» What you have to do
For the entries that follow, restate word for word the line containing "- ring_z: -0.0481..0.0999", the line containing "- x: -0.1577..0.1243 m", and every line that lies between them.

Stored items
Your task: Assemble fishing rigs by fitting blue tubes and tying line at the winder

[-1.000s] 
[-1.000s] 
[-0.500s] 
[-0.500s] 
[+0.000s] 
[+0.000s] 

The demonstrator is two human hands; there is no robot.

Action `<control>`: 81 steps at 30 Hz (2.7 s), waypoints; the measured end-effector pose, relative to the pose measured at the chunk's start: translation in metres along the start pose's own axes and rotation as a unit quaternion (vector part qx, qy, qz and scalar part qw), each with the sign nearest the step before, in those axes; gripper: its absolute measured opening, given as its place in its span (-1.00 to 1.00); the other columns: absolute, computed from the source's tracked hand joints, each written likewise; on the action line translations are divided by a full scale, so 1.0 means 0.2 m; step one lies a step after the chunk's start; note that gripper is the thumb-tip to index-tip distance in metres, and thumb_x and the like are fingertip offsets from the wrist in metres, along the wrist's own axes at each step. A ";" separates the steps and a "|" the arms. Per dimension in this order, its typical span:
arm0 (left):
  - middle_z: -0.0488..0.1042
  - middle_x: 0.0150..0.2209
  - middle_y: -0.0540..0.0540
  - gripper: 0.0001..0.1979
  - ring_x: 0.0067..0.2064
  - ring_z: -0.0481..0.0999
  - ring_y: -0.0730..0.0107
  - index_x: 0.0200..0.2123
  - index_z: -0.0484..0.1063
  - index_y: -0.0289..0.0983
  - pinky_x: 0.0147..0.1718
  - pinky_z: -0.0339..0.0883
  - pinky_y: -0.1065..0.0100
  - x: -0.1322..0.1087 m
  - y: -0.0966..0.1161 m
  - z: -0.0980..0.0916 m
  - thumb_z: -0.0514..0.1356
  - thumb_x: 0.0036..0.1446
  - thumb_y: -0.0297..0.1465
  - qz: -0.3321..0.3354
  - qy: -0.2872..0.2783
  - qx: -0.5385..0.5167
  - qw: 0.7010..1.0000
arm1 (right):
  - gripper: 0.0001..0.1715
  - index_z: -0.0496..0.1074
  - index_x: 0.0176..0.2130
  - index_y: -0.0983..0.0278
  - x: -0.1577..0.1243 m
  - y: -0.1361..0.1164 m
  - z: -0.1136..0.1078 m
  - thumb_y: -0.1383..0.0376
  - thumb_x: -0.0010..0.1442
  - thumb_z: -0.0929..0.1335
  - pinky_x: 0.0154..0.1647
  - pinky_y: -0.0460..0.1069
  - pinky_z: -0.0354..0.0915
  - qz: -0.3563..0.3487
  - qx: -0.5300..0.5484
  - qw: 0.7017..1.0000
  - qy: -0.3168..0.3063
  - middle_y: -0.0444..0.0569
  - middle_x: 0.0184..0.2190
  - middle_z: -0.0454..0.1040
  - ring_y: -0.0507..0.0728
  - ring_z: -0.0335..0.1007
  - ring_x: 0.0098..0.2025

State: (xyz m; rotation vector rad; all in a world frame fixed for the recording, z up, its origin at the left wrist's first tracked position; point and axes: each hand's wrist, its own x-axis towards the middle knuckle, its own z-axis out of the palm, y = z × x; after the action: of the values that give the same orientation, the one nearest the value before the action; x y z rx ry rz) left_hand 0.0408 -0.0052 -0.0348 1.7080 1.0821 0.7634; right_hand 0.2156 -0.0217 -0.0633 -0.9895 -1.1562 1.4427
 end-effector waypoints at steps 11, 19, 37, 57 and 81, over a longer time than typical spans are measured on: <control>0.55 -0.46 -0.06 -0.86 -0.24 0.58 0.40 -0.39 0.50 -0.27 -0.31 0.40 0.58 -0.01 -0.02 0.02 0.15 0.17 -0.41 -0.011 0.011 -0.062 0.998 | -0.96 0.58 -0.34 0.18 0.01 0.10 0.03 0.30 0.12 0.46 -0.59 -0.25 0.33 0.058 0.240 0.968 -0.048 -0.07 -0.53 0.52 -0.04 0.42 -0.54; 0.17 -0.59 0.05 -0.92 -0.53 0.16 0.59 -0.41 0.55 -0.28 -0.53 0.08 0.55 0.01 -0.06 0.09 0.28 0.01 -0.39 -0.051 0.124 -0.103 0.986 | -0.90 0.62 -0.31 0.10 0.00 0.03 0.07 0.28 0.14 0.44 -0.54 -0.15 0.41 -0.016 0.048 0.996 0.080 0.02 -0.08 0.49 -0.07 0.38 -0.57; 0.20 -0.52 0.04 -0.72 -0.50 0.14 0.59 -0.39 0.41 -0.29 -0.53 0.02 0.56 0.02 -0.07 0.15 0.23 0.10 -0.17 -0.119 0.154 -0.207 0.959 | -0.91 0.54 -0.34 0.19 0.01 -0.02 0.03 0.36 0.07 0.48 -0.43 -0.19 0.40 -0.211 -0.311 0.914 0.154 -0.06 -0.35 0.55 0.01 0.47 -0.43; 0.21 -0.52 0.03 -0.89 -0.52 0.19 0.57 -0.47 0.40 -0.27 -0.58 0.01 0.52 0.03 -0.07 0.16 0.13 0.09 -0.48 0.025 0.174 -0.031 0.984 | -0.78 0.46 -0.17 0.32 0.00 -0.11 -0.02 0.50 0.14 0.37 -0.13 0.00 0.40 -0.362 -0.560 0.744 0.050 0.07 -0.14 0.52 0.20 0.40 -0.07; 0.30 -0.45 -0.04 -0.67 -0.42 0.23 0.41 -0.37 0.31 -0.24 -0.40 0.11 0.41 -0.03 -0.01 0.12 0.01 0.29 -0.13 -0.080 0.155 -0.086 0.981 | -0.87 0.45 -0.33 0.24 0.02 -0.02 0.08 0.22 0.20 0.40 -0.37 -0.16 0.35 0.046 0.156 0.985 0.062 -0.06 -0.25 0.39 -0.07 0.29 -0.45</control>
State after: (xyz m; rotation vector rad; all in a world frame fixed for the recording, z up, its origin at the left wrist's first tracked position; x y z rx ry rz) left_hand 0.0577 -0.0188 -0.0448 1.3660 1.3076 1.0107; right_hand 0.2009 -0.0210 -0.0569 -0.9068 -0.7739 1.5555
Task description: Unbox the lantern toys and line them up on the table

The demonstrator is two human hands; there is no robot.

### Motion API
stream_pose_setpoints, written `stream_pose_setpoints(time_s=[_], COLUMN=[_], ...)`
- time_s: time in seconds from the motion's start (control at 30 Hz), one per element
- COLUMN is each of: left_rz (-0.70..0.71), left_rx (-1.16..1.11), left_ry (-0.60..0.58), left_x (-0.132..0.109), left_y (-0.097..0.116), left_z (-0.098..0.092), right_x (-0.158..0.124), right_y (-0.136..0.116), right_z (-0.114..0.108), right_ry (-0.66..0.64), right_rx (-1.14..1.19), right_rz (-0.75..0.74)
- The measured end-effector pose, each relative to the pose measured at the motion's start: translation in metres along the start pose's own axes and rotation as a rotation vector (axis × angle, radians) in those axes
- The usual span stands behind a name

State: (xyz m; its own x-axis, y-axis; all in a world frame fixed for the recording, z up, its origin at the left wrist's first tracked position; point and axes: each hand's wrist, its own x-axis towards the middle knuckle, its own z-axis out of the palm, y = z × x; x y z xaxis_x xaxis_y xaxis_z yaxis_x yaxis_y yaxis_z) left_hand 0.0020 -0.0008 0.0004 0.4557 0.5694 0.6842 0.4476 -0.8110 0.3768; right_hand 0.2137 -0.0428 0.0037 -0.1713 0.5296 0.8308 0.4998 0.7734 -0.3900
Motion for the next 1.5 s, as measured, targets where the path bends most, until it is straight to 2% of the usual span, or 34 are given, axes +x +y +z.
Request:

» Solution below
  - ring_z: -0.0481..0.0999
  - ring_y: -0.0730..0.0107
  - index_x: 0.0200..0.2123
  - index_z: -0.0484..0.1063
  - index_y: -0.0289..0.0983
  - pinky_x: 0.0147..0.1718
  - pinky_z: -0.0339..0.0883
  - pinky_y: -0.1065..0.0100
  - x: -0.1322..0.1087 m
  - y: -0.0966..0.1161 m
  - z: -0.0980..0.0916 m
  - thumb_z: -0.0514..0.1356
  - thumb_x: 0.0036..0.1446
  - thumb_y: -0.0297..0.1465
  - qz: -0.3321..0.3354
  - qy: -0.2872..0.2783
  - qx: -0.5385..0.5167
  - qw: 0.7010..1.0000
arm1 (right):
  - gripper: 0.0001..0.1715
  - index_z: -0.0496..0.1074
  - index_x: 0.0176..0.2130
  - index_y: -0.0983..0.0278
  - x: -0.1577..0.1243 m

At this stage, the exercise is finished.